面向语义搜索的汉语名名组合的自动释义研究
发布时间:2018-05-15 19:36
本文选题:名名组合 + 自动释义 ; 参考:《北京大学》2012年硕士论文
【摘要】:本文以现代汉语(特别是网络搜索词)中的名名组合的语义关系为主要研究对象。名名组合内部的语义关系复杂,常常隐含了谓词。对名名组合进行释义的主要目的是发现两个名词之间隐含的谓词,进而揭示这两个名词之间的语义关系。
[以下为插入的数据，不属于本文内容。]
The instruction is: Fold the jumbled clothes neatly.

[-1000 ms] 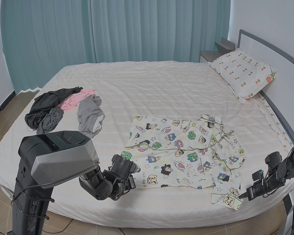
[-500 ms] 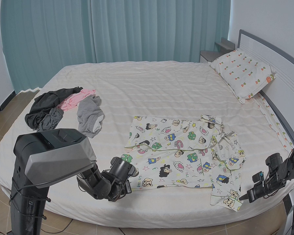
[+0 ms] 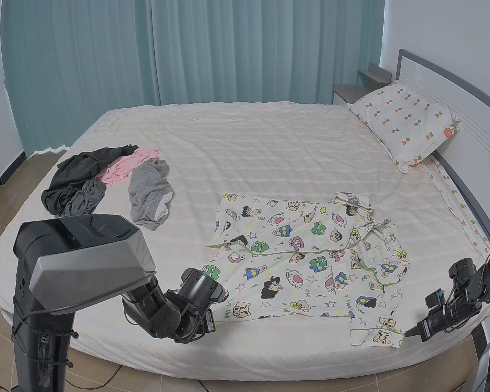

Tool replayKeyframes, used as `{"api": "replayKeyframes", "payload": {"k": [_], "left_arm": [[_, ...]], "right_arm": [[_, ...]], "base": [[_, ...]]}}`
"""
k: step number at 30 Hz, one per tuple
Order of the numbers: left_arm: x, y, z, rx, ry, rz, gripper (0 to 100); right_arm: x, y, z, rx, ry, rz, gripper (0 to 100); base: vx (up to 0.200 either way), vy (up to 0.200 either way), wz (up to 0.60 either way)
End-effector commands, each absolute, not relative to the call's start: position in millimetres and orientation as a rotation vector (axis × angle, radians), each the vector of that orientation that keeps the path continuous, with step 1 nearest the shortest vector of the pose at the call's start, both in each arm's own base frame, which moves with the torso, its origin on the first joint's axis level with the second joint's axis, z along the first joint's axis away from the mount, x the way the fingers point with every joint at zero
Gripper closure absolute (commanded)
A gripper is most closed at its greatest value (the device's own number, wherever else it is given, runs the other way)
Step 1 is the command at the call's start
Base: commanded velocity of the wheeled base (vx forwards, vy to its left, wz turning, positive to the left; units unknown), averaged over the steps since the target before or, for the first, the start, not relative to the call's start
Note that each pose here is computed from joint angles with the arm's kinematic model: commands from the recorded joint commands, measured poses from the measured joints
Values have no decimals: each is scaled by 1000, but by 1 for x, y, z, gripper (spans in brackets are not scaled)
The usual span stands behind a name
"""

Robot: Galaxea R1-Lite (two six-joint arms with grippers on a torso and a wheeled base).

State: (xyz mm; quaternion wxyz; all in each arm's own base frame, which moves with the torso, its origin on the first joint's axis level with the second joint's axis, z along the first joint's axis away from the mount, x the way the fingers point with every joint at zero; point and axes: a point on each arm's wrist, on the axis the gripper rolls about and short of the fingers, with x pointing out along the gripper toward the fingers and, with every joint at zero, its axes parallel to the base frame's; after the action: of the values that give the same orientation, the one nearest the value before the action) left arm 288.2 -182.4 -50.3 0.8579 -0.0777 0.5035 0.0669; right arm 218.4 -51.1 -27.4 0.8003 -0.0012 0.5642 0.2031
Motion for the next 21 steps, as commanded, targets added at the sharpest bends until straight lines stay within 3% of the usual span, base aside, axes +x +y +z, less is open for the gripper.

本文在生成词库论等理论的指导下,提出了一种自上而下与自下而上相结合的方法,设计并实现了自动生成由两个名词构成的名名组合的释义短语的程序。 本文首先搜集、分析了谷歌热榜词和百度新闻热搜词,发现名名组合在网络搜索词中占有重要地位,研究名名组合的自动释义对信息检索等自然语言处理应用有所帮助;然后本文借鉴生成词库论,结合《现代汉语语义词典》,对来自百度新闻热搜词、前人文献和各种小说、散文中的850个名名组合进行了归纳,总结得出了356个语义类组合模式及其相应的释义模板,在此基础上建立了名名搭配数据库Noun_Noun;接着,本文利用《知网》资源,进一步建立了名词知识库Noun_Verb;最后,本文在名名搭配数据库Noun_Noun和名词知识库Noun_Verb的基础上,进一步开发了汉语名名组合的自动释义程序。 我们设计的自动生成名名组合释义短语的程序,主要有5个操作步骤:(1)对于输入的名名组合首先进行切词、标注词性操作,得到词串N1+N2,确定为名名组合;(2)分别查询N1和N2在数据库Noun_Verb中的语义类S1和S2;(3)在数据库Noun_Noun中查找语义类组合模式为S1+S2的释义模板;(4)根据释义模板的要求在数据库Noun_Verb中查找相关名词的施成角色或者功能角色(动词),作为表示N1和N2之间的语义关系的谓词;(5)将动词、N1、N2插入至释义模板中,生成释义短语。 在程序建立以后,我们以2011年5月至9月的百度新闻热搜词中的名名组合作为测试数据,检验了程序的有效性。通过研究和程序测试,本文还为《现代汉语语义词典》和《知网》提出了一些改进意见和建议。本文希望能够实现语言资源和应用系统的良性互动,同时,通过开发名名组合自动释义程序,本文深感建设基础语言资源的必要性和重要性。 在国内,关于汉语名名组合自动释义的研究,比较具有代表性的是王萌、黄居仁、俞士汶、李斌(2010)。跟王萌等(2010)的研究相比,本文具有3个特点:(1)释义模板更为丰富;(2)释义短语更为自然;(3)多种方法有机结合。 跟王萌等(2010)的研究相比,本文的不足之处是:(1)我们的研究成果在很大程度上依赖于人工建构的释义模板和相关的知识库,操作的步骤比较多,没有王萌等(2010)的系统智能;(2)我们归纳的释义模板、名词的施成角色以及功能角色还不够完善,还需要在使用过程中不断扩充和改进。 本文还提出了一些进一步改进名名组合自动释义程序的设想。我们期望,在进一步完善名名组合自动释义程序之后,它能够更好地为搜索引擎、机器翻译等自然语言处理任务服务。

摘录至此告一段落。